## Data entries
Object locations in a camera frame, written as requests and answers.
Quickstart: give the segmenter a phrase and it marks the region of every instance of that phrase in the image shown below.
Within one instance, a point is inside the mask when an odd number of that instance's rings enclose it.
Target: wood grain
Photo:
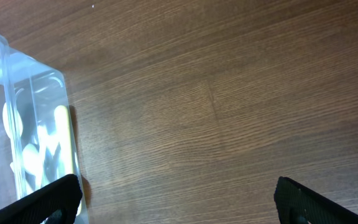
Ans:
[[[0,34],[65,74],[91,223],[278,223],[280,175],[358,213],[358,1],[0,1]]]

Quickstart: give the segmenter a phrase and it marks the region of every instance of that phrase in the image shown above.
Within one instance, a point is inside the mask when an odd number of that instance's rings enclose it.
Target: plastic container
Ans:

## EXERCISE AIM
Gather and copy every line of the data in which the string "shown" is found.

## RESULT OF THE TASK
Quickstart: give the segmenter a phrase and it marks the region of every instance of that phrase in the image shown below.
Quickstart: give the segmenter a phrase and it marks the region of every instance of that phrase in the image shown above.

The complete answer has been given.